Вот это вопросец! Как зовут человека, чьё имя произнесено вслух? Или она имеет в виду тайное имя, знание которого, по мнению древних, давало абсолютную власть над человеком? Называлось такое имя «рекло» и в обыденной речи его не позволялось произносить. Неужто здесь сохранились столь древние речевые атавизмы?
— У меня нет другого имени, — сказал Верис и, желая показать, что он не вещь, а тоже имеет право на вопрос, добавил: — А тебя, значит, зовут Нитка?
— Ниткой меня кличут, — сказала хозяйка, — А зовут меня Анита.

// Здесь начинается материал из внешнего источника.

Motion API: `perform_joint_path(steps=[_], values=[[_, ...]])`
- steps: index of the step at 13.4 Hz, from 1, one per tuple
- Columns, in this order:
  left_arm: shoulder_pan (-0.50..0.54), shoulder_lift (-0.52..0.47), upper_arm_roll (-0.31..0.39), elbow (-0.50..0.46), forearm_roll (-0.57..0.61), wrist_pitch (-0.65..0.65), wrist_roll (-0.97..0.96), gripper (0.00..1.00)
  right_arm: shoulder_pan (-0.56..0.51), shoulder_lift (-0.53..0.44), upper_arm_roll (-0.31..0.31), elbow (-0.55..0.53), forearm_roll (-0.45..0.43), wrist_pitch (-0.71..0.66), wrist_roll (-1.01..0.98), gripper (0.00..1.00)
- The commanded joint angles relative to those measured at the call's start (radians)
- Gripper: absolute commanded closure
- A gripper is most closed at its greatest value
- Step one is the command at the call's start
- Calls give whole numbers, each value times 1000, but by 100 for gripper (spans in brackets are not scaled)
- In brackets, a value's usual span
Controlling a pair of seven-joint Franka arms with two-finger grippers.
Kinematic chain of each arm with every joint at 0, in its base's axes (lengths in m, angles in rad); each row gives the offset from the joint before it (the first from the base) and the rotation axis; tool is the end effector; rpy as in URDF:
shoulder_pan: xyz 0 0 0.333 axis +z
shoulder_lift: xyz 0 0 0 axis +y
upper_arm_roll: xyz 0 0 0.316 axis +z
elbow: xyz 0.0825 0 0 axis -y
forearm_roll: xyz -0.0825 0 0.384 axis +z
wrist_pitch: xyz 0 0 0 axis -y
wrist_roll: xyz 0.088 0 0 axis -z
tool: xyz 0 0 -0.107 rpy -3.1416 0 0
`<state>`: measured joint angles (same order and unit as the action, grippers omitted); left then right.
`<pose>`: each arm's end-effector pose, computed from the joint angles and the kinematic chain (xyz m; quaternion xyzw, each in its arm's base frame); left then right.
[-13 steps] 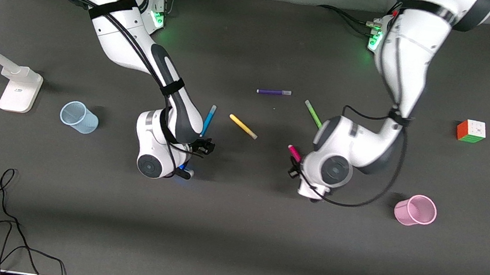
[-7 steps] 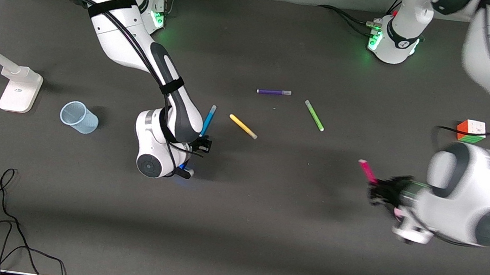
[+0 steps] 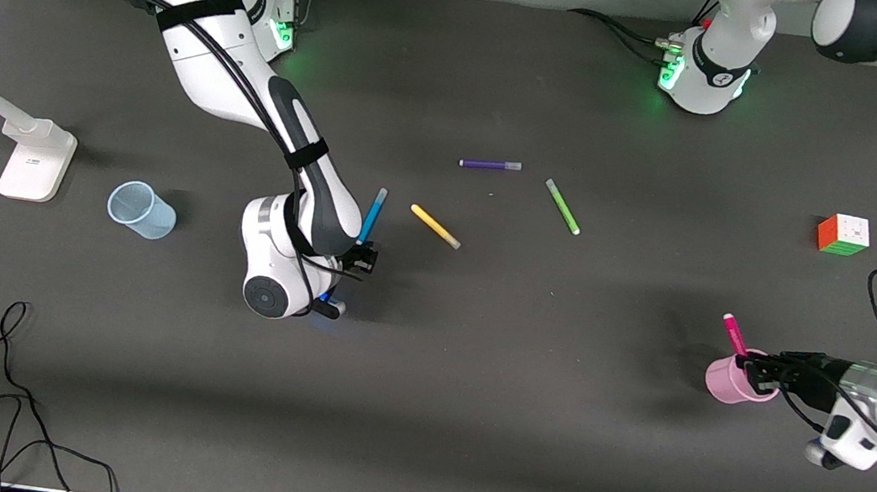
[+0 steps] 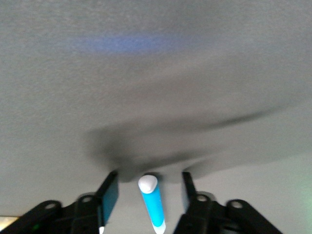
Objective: Place pink and blue markers in matching cups
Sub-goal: 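Carry the pink marker with the left gripper over the pink cup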
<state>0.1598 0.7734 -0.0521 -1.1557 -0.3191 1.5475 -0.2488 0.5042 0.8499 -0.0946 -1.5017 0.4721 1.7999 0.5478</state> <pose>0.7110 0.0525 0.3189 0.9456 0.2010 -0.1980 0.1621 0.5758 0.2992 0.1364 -0.9347 0.1720 0.3099 0.0276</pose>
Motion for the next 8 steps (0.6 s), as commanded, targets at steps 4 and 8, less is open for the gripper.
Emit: perform_joint_path(steps=[4,8], values=[[116,104,-18,47,-201,-33,22,100,13,-15,-5,-28,11,12,15,63],[145,125,-18,44,-245,-38,22,100,11,-17,-4,-28,11,10,9,100]])
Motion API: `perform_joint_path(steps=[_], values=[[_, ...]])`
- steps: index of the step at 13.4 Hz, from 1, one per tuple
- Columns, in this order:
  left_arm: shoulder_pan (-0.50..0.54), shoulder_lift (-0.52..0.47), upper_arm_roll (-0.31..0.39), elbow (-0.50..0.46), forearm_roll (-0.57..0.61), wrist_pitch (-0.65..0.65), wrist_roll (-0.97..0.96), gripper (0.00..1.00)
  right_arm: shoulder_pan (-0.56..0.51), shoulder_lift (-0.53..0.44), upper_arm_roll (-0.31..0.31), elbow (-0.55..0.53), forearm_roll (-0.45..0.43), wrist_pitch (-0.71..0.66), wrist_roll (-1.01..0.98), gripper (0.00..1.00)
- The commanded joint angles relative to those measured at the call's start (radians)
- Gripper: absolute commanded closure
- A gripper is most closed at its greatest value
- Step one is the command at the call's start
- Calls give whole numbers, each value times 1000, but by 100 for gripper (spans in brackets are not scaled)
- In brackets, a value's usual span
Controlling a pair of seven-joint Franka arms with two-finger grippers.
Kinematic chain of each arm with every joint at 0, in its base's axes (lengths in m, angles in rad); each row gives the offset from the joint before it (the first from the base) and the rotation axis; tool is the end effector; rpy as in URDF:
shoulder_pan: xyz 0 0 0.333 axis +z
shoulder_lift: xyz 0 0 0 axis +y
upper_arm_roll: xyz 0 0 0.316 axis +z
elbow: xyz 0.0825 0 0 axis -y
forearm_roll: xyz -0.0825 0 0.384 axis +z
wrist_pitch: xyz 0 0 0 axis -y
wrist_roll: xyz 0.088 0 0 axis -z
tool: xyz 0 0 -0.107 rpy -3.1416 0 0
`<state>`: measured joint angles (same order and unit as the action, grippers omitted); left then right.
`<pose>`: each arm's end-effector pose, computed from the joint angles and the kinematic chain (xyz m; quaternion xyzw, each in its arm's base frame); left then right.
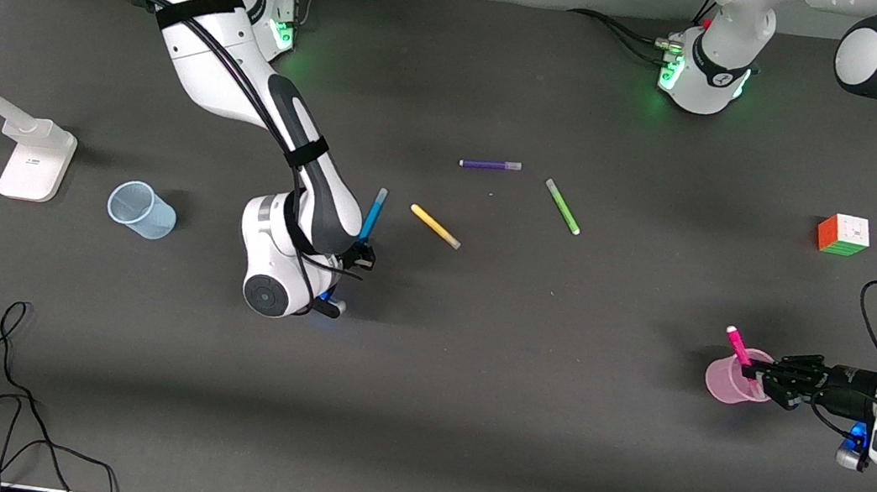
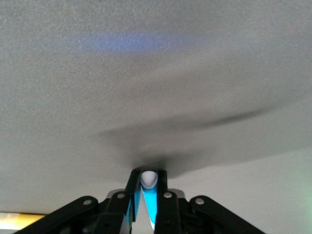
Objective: Place pink and blue markers in matching cups
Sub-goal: 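Lower the pink marker into the pink cup while the right gripper carries the blue marker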
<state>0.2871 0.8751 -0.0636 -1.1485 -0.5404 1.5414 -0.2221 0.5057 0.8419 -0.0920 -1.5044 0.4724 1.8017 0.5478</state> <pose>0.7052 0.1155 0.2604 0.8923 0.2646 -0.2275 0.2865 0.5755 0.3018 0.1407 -0.9356 0.1701 0.3079 0.0300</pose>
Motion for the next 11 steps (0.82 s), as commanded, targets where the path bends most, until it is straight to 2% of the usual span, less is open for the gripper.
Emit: perform_joint_path(steps=[1,5,8,9,11], values=[[18,25,-7,35,-24,-32,-3,100,10,-9,-6,-25,11,8,11,100],[24,28,-5,32,-24,-44,-3,100,-7,-65,-23,4,-9,-94,1,100],[38,39,-7,32,-24,-44,-3,100,-19,-212,-95,3,-243,-133,-72,100],[44,42,-7,32,-24,-44,-3,100,-32,-266,-132,-5,-283,-133,-180,100],[44,47,-7,32,-24,-44,-3,100,-32,-326,-260,-8,-307,-125,-447,100]])
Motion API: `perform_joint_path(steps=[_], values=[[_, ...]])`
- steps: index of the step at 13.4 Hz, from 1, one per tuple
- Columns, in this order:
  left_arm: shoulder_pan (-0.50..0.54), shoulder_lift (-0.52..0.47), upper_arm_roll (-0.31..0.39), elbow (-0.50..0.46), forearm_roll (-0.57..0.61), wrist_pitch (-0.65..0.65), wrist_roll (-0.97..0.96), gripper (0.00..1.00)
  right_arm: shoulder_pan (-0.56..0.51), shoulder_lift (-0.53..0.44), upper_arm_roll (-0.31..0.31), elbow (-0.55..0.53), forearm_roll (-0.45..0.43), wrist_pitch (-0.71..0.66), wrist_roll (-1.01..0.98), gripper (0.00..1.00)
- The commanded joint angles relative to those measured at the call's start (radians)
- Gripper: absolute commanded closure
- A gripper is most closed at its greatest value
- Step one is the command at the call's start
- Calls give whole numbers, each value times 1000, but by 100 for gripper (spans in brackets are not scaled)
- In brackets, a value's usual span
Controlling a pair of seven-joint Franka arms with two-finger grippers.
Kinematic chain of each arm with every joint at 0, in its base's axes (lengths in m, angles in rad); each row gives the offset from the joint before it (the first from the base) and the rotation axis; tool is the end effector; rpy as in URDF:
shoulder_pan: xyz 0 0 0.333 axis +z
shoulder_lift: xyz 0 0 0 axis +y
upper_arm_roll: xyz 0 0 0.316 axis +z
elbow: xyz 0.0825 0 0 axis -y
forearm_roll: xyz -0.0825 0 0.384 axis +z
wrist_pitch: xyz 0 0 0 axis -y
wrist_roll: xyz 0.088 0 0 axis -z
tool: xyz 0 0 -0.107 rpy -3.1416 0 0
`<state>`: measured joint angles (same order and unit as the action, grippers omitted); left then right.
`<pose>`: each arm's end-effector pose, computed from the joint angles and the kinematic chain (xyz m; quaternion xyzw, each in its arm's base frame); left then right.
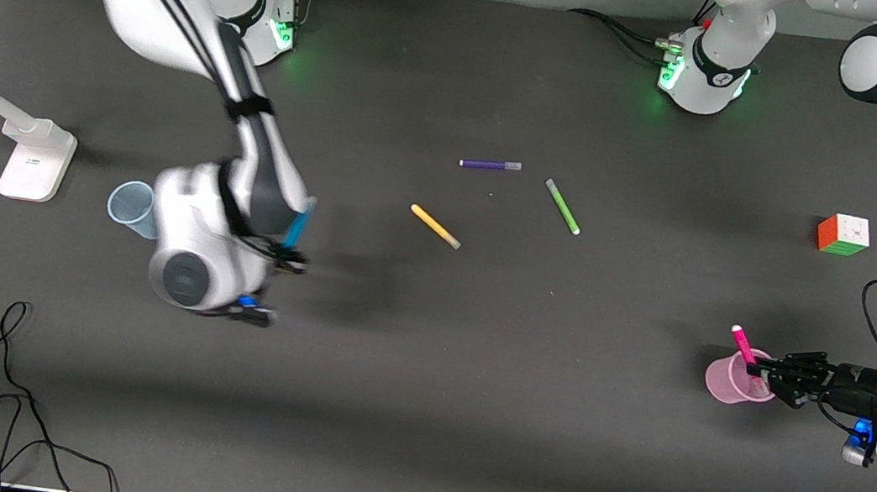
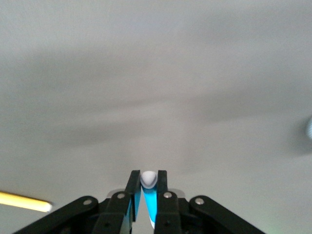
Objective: Place pink and blue markers in matching cups
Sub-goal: 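Lower the pink marker into the pink cup while the right gripper carries the blue marker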
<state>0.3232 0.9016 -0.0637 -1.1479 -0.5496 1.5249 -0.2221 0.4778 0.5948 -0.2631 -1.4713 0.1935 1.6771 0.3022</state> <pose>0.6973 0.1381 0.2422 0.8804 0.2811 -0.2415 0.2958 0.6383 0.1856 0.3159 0.9811 -0.0628 -0.1806 0.0304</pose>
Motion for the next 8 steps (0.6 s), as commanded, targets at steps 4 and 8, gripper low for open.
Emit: perform_joint_path(steps=[4,8], values=[[8,22,-5,30,-15,-28,-5,98,1,-240,-212,-186,-109,172,-454,100],[8,28,-5,24,-12,-5,52,1,2,-541,-293,-646,-210,575,-564,100]])
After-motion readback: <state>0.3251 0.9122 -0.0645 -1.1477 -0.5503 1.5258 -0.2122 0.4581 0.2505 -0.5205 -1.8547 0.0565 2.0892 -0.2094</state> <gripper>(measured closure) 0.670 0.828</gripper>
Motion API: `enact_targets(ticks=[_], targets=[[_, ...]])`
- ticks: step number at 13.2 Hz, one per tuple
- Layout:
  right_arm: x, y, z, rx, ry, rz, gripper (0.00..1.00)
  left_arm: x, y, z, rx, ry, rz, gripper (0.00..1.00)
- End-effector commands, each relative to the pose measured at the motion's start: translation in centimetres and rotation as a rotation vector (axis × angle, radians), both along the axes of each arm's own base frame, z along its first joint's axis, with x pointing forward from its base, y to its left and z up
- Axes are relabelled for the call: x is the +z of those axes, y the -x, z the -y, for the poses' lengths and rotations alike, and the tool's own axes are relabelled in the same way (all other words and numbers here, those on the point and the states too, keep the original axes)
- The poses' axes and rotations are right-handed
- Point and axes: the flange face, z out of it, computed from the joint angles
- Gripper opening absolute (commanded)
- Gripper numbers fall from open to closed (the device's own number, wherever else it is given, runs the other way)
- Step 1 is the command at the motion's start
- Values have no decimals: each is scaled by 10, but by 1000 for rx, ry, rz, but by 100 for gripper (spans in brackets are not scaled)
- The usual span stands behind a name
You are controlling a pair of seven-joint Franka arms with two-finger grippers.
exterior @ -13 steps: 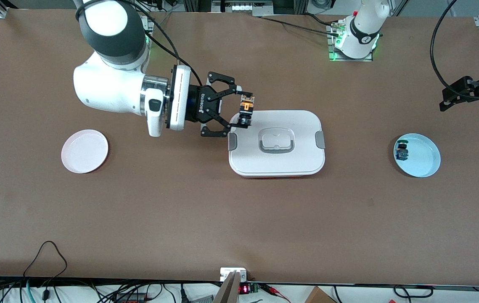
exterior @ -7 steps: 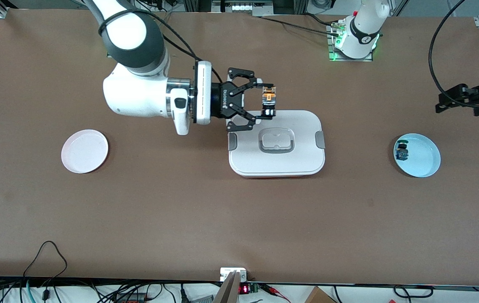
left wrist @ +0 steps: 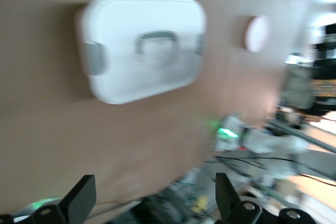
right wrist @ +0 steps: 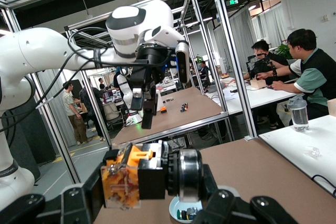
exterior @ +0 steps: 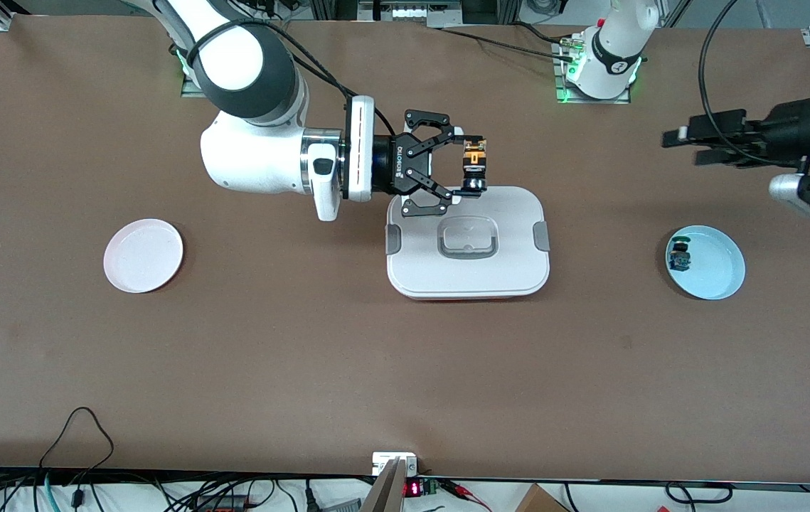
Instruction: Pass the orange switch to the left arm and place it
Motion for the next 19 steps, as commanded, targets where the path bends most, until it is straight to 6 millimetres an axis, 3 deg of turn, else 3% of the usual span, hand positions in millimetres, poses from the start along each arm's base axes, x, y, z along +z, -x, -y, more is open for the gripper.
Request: enact_targets(ticks=[1, 2, 8, 9, 11, 15, 19], targets=[[4, -4, -5, -11, -26, 25, 0, -30, -13, 18, 165, 305, -125, 100], [4, -5, -4, -12, -25, 27, 0, -26, -18, 27, 210, 351, -142, 100], [5, -4, -3, -28, -13, 33, 1, -16, -26, 152, 315, 430, -91, 100], [3, -3, -4, -26, -9, 31, 1, -16, -27, 164, 334, 430, -73, 100], [2, -2, -6, -23, -6, 32, 1, -21, -27, 179, 335, 433, -65, 100], [-1, -3, -4, -25, -2, 42, 1, -37, -30, 189, 310, 440, -38, 100], [-3, -3, -5, -33, 5, 41, 2, -38, -22, 203, 282, 439, -39, 100]])
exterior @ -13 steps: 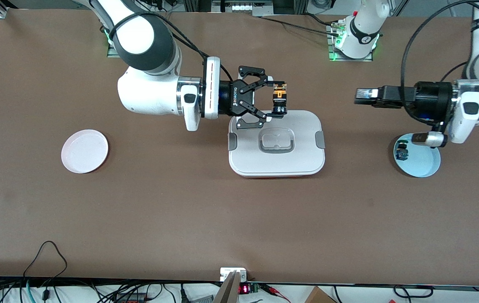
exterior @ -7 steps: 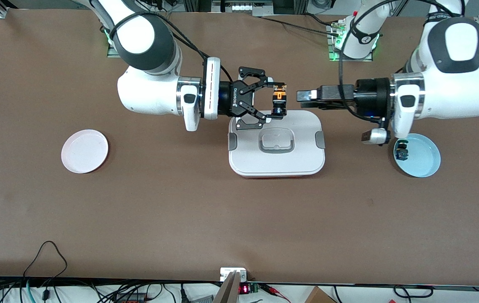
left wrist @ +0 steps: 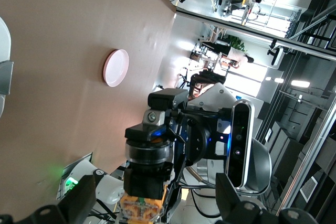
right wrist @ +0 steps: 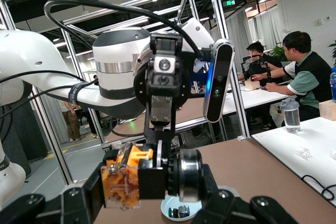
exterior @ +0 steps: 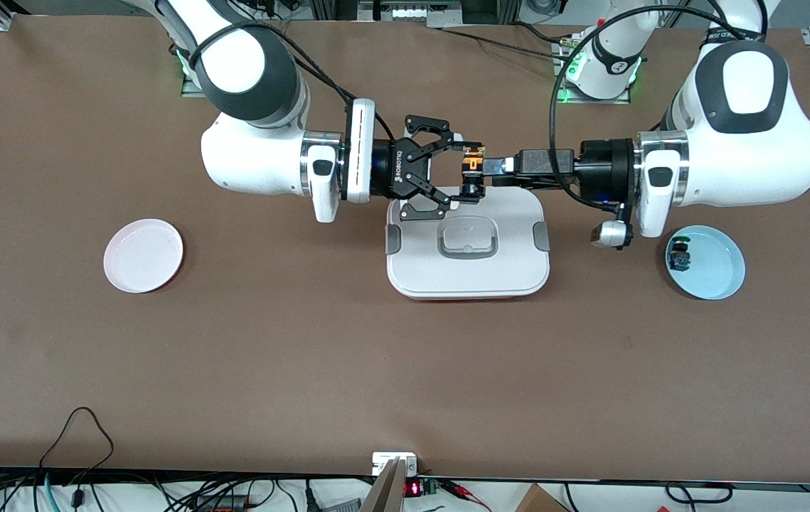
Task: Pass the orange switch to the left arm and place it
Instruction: 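Reach the left gripper to the switch and close it on it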
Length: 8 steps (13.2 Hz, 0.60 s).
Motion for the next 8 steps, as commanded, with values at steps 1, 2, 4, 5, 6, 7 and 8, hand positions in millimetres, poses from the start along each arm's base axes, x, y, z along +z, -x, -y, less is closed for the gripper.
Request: enact_targets(ticks=[1, 2, 4, 5, 6, 7, 8], targets=[[2, -1, -4, -15, -11, 16, 2, 2, 4, 8, -2, 23, 24, 100], [2, -1, -4, -16, -13, 14, 2, 4, 5, 8, -2, 22, 27, 100], [3, -1, -4, -15, -13, 16, 2, 0, 6, 10, -7, 20, 18, 100], [3, -1, -4, -15, -12, 17, 3, -2, 7, 9, -7, 20, 15, 98], [1, -1, -4, -15, -10, 15, 3, -2, 11, 17, -22, 23, 13, 92], [0, 0, -4, -14, -8, 13, 3, -1, 11, 17, -23, 23, 16, 67], [1, 0, -4, -14, -9, 14, 3, 0, 11, 17, -24, 24, 23, 59]])
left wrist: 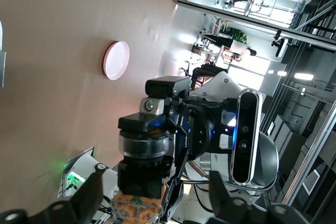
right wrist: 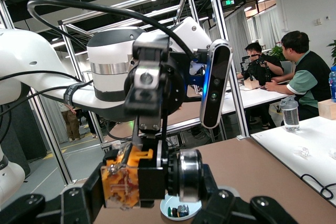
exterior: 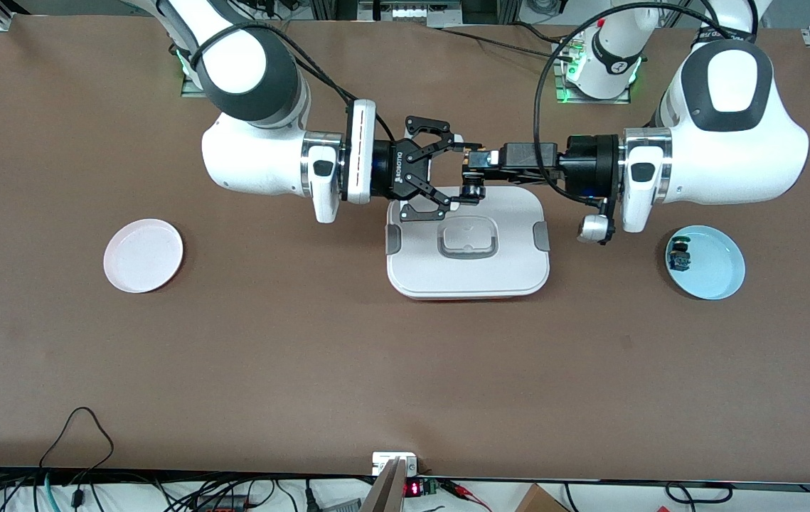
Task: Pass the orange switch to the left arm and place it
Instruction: 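Reach the left gripper to the switch and close it on it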
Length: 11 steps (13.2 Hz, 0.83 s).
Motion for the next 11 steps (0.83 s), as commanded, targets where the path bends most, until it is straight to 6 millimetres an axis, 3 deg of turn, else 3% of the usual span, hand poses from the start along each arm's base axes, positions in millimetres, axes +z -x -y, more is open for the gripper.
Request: enact_targets(ticks=[1, 3, 6, 7, 8, 11], targets=[[2, 0, -3, -15, -9, 17, 3, 1, 4, 3, -1, 22, 32, 44], [3, -3, 1, -19, -6, 26, 3, -1, 3, 0, -12, 27, 55, 39], [2, -3, 2, -22, 0, 34, 4, -2, 3, -4, -18, 30, 78, 1], [1, -3, 3, -27, -5, 14, 32, -2, 2, -5, -18, 30, 83, 0], [1, -2, 5, -30, -4, 6, 99, -3, 3, -4, -20, 29, 83, 0], [9, 0, 6, -31, -8, -28, 100, -1, 3, -4, -16, 28, 74, 0]])
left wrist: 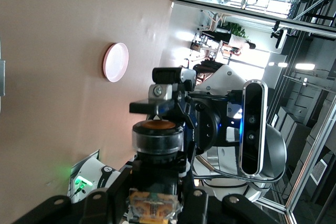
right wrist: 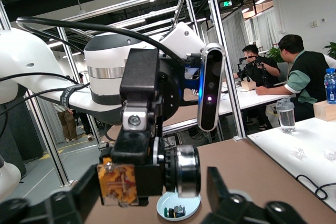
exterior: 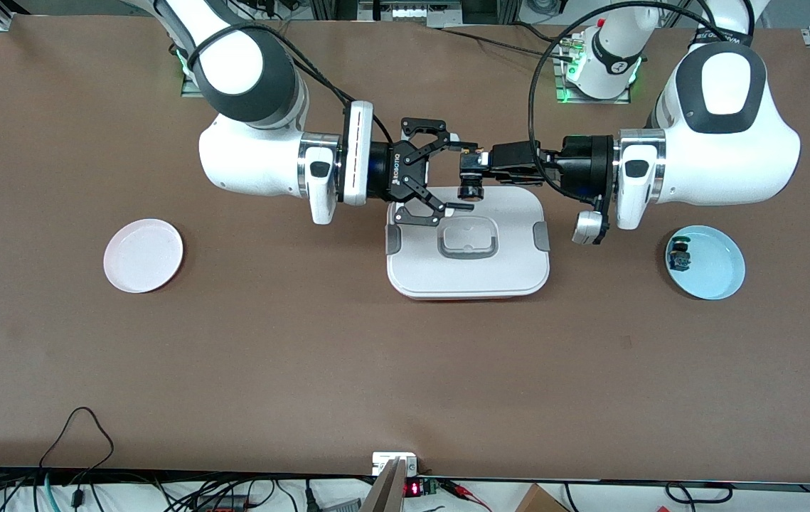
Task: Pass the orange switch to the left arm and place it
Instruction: 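Reach the left gripper to the switch and close it on it, then open the right gripper and withdraw while the left gripper carries the switch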
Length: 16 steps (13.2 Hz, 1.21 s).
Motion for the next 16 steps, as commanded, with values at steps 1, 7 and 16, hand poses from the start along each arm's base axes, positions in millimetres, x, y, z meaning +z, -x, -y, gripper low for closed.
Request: enact_targets(ticks=[1, 7, 16], targets=[[9, 4, 3, -21, -8, -35, 100, 8, 3, -4, 1, 18, 19, 0], [13, -13, 64, -97, 43, -67, 100, 5, 23, -83, -165, -286, 52, 0], [5, -39, 179, 17, 118, -58, 100, -123, 42, -251, -382, -1146, -73, 0]])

Страдать от раны в плече оказалось очень неприятно. Слово «страдание» однокоренное со словом «труд» и, действительно, в жизни немедленно появилось множество трудностей. Но чего не ожидал, так это боли. Раненый — ещё и болен — очень неприятное открытие! Современный человек боли не знает, а вот древний был знаком с ней не понаслышке. Корень в этом слове столь древен, что растворяется в веках, и лишь неопытному взору чудится законченная форма «бол». Младенцы, хранящие реликтовые формы слов, знают самое архаичное произношение: «бо-бо!» А если глянуть в дословесную эпоху, то увидим звукосочетание, состоящего из неопределённого губного согласного и болезненного выкрика: «О!..» Сейчас Верис с трудом подавлял желание издавать эти звуки. Спасало, как всегда, языкознание. Боль тукает в плече, растекается оттуда по всему телу, а Верис составляет грамматические конструкции: боль яти себе — боятися. Прежде Верис не испытывал боли и, соответственно, ничего не боялся. Теперь он познал страх. Прежде, стоя под прицелом стрелялки, он не думал, что она делает настолько нехорошо.